* **Exercise instructions**: Among the following entries, count the lines that contain "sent" and report only the result.

* **Records provided**:
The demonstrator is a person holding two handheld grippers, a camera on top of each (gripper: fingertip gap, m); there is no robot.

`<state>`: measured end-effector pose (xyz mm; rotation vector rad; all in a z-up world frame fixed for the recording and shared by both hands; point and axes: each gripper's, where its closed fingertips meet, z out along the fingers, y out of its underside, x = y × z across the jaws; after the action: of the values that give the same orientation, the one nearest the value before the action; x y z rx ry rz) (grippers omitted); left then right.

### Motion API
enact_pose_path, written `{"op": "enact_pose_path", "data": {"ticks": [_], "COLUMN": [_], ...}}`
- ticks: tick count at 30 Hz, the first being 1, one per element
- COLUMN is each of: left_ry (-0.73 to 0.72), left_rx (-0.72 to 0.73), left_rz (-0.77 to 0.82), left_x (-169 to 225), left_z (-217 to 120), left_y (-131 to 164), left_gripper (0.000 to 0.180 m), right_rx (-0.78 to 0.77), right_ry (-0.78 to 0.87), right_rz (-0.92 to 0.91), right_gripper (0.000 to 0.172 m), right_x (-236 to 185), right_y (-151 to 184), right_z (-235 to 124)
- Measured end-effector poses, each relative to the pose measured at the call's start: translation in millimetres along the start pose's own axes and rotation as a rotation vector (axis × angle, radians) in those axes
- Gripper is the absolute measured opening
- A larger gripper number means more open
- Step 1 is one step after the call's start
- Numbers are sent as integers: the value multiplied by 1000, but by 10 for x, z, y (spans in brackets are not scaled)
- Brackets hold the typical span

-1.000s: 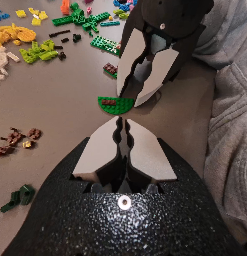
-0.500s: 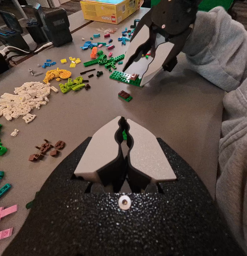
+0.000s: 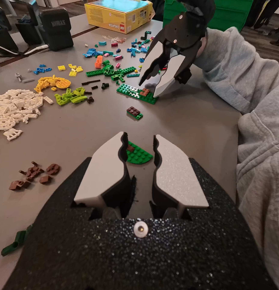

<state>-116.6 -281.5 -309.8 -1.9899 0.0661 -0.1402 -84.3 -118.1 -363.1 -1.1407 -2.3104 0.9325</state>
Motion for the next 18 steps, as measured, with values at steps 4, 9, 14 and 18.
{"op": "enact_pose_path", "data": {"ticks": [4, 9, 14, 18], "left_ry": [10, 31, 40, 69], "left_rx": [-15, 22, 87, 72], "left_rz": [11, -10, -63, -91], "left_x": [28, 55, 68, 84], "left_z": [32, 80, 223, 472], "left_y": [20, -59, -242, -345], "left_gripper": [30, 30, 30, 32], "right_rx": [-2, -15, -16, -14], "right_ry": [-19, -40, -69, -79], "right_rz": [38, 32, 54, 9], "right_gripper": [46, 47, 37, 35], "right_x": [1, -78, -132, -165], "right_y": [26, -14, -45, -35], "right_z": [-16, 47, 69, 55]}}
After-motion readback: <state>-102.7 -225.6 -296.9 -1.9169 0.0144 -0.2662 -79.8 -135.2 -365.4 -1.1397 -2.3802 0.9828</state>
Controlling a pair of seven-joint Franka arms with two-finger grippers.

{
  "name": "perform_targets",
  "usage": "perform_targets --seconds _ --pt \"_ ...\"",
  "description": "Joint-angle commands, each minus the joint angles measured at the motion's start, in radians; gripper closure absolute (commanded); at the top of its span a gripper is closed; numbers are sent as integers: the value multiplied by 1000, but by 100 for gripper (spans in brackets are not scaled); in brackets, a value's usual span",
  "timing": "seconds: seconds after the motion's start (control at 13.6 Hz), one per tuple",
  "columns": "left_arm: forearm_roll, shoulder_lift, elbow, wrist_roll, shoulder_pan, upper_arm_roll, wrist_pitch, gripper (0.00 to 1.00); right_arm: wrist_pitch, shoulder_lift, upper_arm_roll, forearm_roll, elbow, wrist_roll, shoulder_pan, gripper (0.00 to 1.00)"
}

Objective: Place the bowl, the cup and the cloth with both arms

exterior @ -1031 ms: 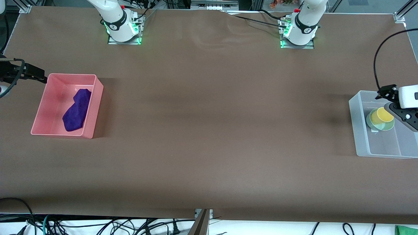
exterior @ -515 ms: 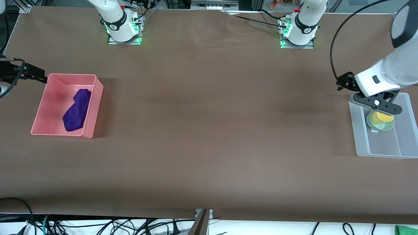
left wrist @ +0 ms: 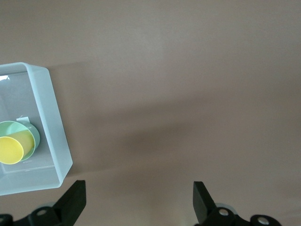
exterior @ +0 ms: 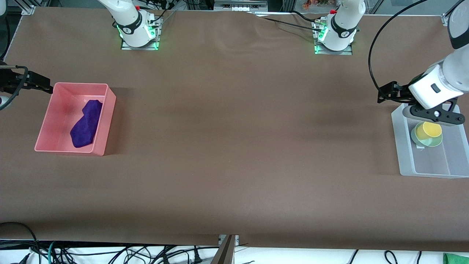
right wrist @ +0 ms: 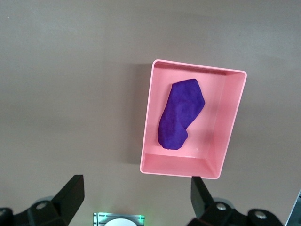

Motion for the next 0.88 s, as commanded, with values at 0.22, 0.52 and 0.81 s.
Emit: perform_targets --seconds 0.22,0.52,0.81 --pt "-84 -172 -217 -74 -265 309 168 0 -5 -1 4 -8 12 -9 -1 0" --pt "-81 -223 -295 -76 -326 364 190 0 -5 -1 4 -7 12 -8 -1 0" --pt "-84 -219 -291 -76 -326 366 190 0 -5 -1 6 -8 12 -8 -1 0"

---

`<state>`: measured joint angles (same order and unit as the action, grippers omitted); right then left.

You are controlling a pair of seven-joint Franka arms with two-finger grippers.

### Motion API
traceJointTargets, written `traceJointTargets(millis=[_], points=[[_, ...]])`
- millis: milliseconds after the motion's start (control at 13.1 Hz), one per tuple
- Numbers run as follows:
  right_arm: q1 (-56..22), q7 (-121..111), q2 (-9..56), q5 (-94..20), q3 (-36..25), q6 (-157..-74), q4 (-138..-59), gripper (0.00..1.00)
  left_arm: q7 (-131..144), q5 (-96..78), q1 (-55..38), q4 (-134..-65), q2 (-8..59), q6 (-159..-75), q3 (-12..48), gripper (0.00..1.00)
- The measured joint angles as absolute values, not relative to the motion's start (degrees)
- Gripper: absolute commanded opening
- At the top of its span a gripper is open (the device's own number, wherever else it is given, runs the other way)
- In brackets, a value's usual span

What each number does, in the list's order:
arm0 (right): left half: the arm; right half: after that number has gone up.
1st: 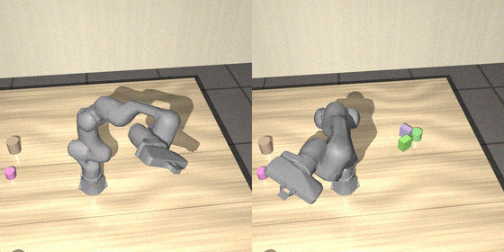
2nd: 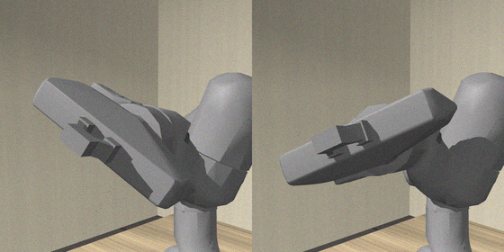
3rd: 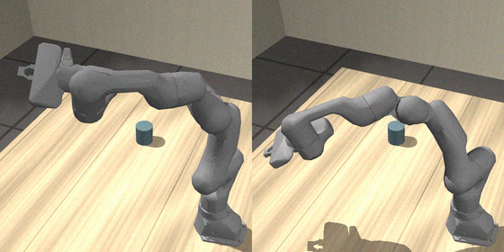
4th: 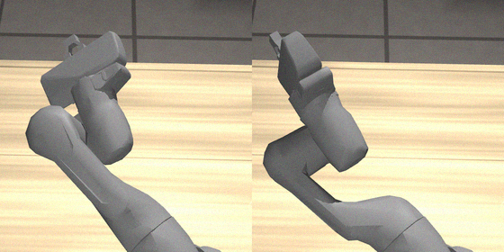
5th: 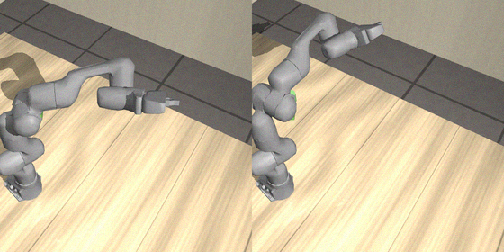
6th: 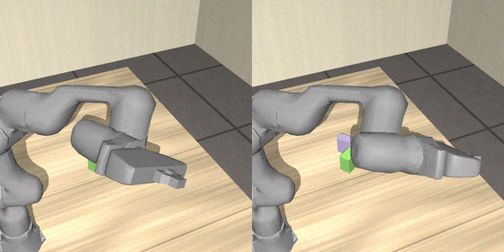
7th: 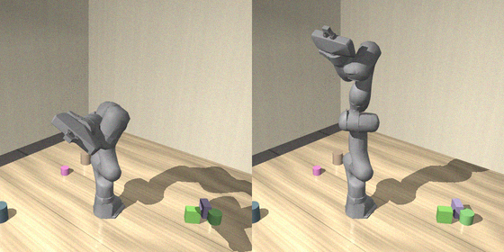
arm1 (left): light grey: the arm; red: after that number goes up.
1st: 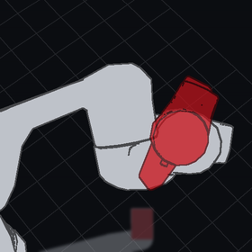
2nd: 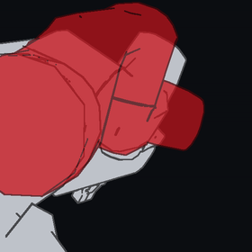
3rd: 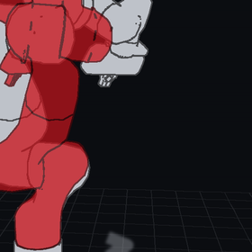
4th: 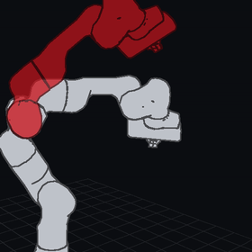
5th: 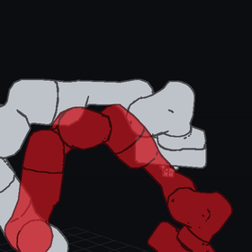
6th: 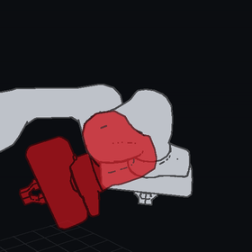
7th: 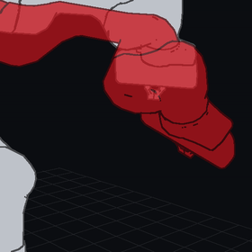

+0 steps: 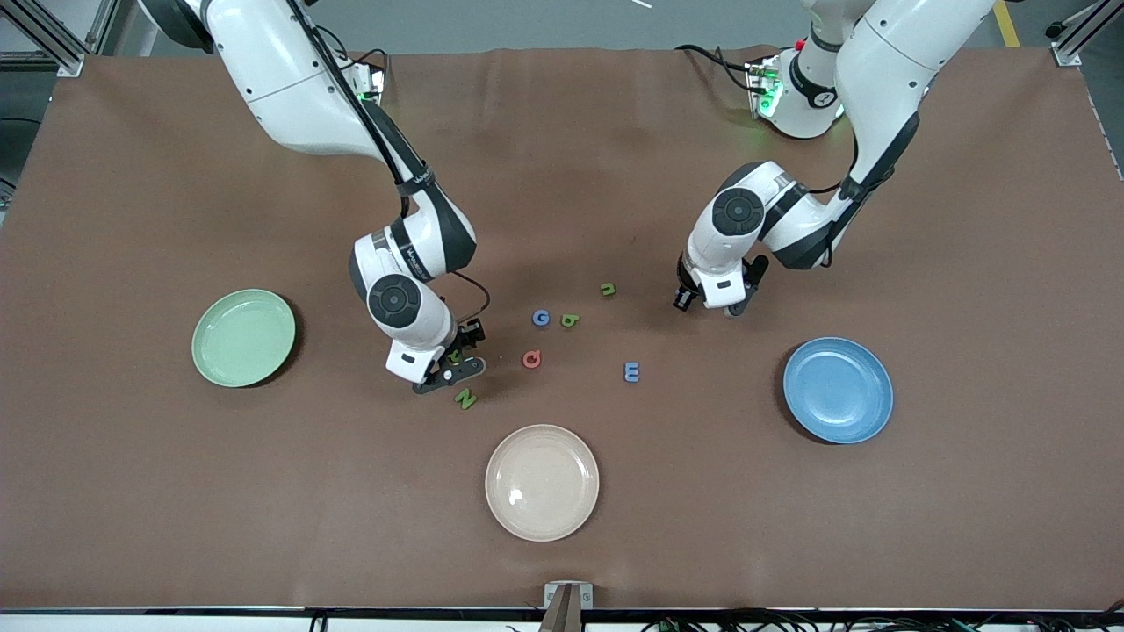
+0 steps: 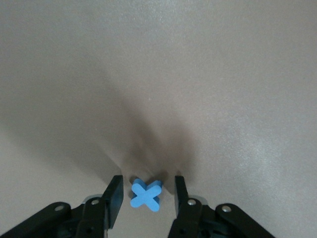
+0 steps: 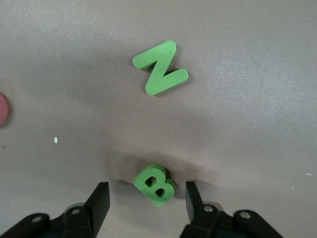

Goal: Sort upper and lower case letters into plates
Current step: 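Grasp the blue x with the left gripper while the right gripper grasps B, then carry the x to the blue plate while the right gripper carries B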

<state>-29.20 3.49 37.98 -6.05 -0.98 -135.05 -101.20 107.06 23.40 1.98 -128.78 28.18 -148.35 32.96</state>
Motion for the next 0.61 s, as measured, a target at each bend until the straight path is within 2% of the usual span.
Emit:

* **Result of the exercise**: 2